Supplied material:

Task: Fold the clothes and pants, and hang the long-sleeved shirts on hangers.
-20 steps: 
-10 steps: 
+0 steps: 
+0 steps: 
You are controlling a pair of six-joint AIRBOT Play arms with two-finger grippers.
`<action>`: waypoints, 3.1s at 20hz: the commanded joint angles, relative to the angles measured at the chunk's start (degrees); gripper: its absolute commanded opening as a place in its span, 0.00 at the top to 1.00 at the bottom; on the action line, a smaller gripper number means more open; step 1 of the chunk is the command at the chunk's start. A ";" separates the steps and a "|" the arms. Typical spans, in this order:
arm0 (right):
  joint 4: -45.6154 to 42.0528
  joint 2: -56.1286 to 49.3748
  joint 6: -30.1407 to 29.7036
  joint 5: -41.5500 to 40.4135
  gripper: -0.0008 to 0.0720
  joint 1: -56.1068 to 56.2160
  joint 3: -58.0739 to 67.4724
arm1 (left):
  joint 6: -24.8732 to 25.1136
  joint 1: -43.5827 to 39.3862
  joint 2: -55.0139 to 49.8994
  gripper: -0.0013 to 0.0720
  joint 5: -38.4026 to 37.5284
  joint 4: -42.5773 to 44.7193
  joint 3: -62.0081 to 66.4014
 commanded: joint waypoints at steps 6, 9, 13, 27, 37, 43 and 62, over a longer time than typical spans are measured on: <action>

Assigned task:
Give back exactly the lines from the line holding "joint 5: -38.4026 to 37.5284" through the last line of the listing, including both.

Task output:
  joint 5: -38.4026 to 37.5284
  joint 4: -42.5773 to 44.7193
  joint 3: -62.0081 to 66.4014
 commanded: joint waypoints at steps 6, 9, 13, 27, 37, 43 and 62, over a longer time than typical spans are measured on: <action>

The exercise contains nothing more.